In business, expenses are the costs incurred in order to produce revenue.
Intuitively, everyone knows what expenses are. They are the costs of doing business, whether it is cost of goods sold, interest, or depreciation. These are the costs that are deducted from revenue to derive net income.
Expenses can be divided up into two types: operating and non-operating. All operating expenses, those that are needed to run the business such as salaries, paying the electric bill, research & development, buying inventory, are subtracted from revenue directly or from gross profit. Non-operating expenses are things like changes in accounting policies, writedown of obsolete inventory, and losses on sales of investments. These appear on the income statement below the line showing operating profit.
Many expenses are grouped together. For instance, salaries of management, utility bills, rent on office space, and advertising are usually grouped as part of the selling, general, & administrative expense line item on the income statement.
Expenses can also be divided into cash and non-cash expenses. Cash expenses are any that require payment of cash during the current period or relatively quickly. These include advertising, rent, utilities, salaries and wages, inventory purchases, etc. Stuff that you wold write a check for if they were in your household budget.

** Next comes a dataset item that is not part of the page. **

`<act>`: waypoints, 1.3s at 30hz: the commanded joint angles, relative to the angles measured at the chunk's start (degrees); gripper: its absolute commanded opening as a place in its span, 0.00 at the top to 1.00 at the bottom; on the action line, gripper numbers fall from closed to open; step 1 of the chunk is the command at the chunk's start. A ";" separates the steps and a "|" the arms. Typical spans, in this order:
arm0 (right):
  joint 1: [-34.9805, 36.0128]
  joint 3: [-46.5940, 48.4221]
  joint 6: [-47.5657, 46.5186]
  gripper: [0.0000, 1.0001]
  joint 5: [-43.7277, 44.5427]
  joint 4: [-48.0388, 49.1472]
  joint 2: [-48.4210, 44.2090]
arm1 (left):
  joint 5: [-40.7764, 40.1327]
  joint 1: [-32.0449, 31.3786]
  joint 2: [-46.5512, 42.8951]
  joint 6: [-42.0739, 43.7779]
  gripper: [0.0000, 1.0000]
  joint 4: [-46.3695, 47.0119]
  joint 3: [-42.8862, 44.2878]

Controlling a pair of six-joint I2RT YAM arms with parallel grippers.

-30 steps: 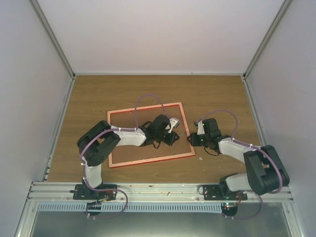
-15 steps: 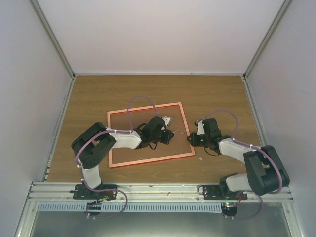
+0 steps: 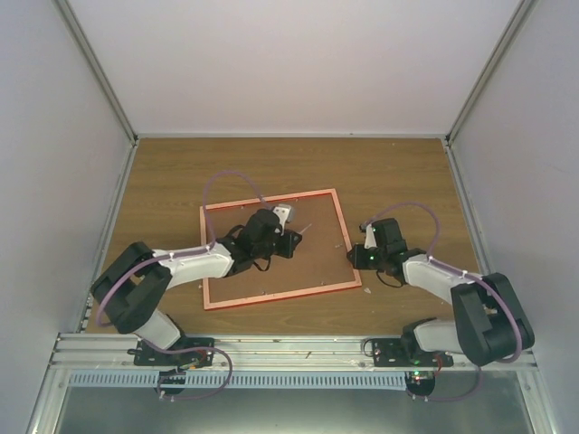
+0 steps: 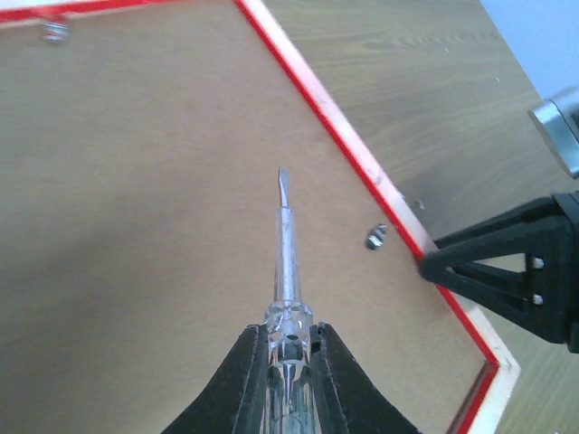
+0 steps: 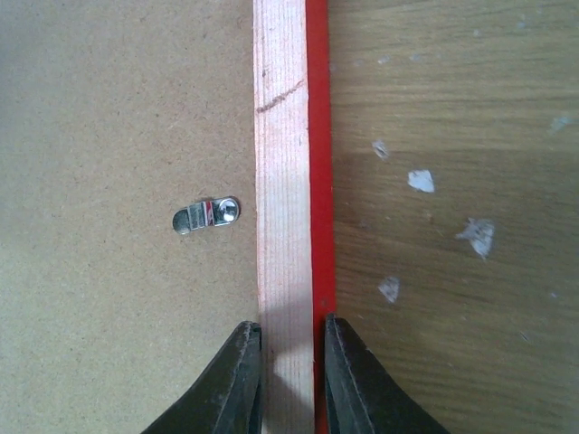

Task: Take the photo out of the frame

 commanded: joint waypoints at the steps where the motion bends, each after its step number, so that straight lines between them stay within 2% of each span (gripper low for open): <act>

Non-cash expenses come about from the rules of following Generally Accepted Accounting Procedures (GAAP) and from the timing difference between when cash is actually spent and when the expense is recorded. Depreciation is one of these, where the asset is purchased at some point in time, showing up in the investing portion of the cash flow statement, but the cost of that asset is spread across the useful lifetime of the asset and expensed over time, as the asset is used to generate revenue. Other non-cash expenses include inventory writedowns.